### [Work instruction]
In the listing below, how many lines hold "return"? Give the number only.

### [Dataset excerpts]
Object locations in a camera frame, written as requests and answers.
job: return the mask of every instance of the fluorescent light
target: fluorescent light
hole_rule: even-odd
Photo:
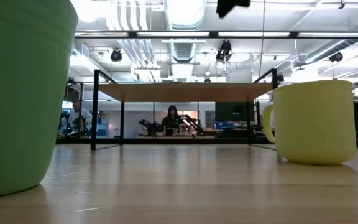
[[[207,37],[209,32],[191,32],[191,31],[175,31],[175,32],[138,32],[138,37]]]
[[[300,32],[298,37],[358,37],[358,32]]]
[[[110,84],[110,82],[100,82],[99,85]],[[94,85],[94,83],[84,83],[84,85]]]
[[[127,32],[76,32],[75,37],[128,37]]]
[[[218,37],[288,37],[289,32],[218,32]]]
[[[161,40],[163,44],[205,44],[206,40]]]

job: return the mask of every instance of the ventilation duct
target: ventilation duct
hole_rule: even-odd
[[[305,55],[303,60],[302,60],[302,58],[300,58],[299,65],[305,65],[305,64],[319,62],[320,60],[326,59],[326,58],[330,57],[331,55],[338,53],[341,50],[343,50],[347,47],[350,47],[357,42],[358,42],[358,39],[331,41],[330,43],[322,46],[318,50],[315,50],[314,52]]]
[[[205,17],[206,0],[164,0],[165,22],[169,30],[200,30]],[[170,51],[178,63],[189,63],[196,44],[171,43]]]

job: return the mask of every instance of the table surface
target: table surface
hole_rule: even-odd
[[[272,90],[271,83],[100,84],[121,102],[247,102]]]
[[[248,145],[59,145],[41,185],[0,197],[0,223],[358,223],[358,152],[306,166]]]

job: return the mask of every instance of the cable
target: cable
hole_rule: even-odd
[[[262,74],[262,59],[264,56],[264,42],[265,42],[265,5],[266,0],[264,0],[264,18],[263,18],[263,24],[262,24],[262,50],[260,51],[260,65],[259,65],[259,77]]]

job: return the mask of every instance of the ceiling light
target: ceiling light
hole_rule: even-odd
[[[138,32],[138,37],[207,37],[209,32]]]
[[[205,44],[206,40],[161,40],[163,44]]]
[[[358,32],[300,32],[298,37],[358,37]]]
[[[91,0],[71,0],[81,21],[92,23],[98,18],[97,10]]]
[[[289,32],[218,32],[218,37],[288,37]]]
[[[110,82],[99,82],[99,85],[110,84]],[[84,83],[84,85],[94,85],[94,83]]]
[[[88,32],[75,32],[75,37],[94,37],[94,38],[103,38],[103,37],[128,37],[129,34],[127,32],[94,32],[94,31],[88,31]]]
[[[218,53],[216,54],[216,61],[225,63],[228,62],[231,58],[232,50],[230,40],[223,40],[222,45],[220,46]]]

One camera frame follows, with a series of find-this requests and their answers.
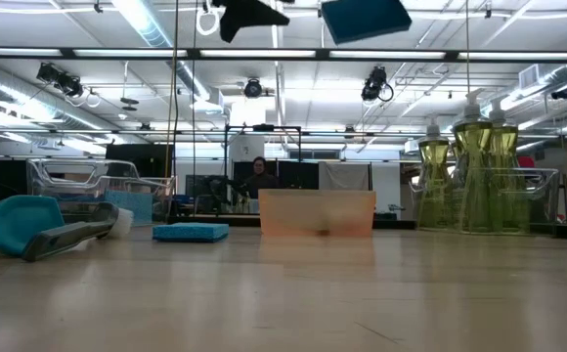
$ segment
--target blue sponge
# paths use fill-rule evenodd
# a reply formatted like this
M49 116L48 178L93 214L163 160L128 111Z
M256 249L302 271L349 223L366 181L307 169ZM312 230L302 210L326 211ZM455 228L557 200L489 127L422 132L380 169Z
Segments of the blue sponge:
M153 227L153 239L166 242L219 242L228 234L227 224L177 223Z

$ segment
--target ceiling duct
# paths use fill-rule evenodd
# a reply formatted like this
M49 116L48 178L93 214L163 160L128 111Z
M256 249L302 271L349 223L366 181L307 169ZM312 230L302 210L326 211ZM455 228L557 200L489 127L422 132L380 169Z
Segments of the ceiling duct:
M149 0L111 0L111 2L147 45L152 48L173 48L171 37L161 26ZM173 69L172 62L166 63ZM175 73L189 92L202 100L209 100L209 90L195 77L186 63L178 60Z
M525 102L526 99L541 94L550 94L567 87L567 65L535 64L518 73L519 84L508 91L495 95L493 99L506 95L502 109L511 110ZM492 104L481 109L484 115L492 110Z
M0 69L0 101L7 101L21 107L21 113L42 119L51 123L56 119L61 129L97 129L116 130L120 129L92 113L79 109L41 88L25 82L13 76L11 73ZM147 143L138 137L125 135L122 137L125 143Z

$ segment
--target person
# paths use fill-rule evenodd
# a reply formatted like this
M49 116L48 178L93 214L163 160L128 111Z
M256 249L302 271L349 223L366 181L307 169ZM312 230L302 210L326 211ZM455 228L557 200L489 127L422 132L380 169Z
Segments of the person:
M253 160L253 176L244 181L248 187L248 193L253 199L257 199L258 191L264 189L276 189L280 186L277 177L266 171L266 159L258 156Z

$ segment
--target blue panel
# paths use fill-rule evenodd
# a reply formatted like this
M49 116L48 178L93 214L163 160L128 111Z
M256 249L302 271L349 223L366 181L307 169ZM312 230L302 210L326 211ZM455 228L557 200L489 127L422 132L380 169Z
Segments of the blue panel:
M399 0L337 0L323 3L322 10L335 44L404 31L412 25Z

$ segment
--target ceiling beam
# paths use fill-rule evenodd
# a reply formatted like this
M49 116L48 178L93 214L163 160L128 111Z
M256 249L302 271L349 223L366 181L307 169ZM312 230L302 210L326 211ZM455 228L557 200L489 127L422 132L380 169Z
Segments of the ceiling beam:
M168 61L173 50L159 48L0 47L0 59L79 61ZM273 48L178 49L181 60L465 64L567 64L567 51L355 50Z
...
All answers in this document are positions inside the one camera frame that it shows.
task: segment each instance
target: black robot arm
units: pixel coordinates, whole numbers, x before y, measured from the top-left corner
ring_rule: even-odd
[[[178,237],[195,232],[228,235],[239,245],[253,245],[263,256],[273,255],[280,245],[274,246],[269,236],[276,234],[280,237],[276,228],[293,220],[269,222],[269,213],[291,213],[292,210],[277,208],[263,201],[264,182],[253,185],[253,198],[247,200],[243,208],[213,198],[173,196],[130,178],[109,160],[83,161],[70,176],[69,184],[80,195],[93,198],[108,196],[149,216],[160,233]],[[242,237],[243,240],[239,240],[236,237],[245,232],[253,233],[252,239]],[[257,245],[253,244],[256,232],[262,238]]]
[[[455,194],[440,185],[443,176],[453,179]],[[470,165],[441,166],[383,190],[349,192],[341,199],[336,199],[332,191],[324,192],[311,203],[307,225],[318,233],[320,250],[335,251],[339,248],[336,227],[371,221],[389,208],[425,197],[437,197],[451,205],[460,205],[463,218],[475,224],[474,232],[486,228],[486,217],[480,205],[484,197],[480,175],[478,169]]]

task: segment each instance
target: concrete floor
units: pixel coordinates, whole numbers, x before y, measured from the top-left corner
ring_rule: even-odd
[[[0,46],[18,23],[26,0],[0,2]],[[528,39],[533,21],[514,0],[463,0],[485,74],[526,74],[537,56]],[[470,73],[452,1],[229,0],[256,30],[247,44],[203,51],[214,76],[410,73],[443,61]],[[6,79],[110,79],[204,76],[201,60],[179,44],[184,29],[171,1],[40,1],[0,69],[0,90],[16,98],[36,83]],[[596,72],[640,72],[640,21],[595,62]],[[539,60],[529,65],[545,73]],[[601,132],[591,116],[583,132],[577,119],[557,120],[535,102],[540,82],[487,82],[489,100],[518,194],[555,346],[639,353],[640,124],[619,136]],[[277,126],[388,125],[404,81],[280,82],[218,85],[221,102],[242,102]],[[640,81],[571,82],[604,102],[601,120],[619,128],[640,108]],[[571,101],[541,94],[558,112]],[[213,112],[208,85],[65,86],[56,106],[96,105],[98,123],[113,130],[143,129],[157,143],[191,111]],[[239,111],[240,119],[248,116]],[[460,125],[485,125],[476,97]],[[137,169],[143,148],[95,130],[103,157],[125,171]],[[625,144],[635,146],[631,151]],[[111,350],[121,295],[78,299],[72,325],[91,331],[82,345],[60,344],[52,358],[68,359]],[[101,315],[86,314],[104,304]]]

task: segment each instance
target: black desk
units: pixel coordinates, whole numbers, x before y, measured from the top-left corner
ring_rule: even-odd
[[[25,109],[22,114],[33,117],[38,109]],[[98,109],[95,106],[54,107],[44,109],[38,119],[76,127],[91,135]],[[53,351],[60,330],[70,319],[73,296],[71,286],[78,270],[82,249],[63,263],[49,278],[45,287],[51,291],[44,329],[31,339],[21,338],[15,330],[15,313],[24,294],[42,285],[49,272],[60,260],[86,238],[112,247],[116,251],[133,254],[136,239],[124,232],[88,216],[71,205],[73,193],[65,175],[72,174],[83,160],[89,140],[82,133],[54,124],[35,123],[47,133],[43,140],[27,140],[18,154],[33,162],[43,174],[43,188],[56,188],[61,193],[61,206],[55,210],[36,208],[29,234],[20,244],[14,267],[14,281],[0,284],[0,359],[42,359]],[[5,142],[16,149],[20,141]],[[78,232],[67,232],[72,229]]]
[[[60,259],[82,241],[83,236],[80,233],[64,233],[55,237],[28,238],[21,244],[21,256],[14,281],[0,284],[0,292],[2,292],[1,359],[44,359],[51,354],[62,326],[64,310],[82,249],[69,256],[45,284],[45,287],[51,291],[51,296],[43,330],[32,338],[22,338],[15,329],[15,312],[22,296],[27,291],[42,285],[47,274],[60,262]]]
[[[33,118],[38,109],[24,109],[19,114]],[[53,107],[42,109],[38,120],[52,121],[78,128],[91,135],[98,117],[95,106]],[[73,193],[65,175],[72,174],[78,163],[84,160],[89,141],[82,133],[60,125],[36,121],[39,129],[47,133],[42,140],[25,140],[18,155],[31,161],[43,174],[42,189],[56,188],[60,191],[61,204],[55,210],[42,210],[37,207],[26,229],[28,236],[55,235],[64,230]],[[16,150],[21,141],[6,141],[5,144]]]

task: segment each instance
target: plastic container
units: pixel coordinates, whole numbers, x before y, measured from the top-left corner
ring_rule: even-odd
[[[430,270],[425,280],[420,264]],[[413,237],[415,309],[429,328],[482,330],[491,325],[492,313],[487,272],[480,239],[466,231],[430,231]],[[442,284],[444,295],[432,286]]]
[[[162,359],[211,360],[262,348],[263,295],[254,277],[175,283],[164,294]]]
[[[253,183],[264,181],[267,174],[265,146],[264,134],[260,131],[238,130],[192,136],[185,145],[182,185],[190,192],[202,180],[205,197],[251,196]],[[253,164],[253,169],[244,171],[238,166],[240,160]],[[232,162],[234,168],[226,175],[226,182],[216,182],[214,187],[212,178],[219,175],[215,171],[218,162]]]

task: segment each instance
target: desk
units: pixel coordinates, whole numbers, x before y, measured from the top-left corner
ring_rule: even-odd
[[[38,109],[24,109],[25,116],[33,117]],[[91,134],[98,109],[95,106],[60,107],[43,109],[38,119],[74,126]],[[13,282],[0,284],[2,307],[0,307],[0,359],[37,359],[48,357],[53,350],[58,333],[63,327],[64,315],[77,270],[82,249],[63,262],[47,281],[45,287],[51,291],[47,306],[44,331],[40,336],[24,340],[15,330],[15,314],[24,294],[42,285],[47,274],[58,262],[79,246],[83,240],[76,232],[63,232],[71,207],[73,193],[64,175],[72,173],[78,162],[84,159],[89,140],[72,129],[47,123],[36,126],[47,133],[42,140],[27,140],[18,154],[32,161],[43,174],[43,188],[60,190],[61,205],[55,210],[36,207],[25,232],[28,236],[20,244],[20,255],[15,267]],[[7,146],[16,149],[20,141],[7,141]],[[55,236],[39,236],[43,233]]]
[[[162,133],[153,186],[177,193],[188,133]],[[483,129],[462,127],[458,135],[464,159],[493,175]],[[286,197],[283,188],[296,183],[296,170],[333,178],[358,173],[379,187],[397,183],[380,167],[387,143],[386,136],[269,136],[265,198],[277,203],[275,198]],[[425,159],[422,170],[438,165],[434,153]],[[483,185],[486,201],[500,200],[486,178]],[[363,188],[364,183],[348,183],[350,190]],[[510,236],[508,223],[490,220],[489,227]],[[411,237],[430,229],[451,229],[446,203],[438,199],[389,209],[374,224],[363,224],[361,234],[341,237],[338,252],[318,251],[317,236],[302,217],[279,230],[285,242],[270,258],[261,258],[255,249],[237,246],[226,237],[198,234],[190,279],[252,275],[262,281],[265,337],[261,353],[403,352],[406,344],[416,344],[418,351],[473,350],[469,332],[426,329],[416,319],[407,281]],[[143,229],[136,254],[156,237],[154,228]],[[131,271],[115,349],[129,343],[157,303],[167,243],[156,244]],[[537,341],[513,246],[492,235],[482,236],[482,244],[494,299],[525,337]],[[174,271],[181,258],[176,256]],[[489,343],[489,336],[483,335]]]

### [Your response]
5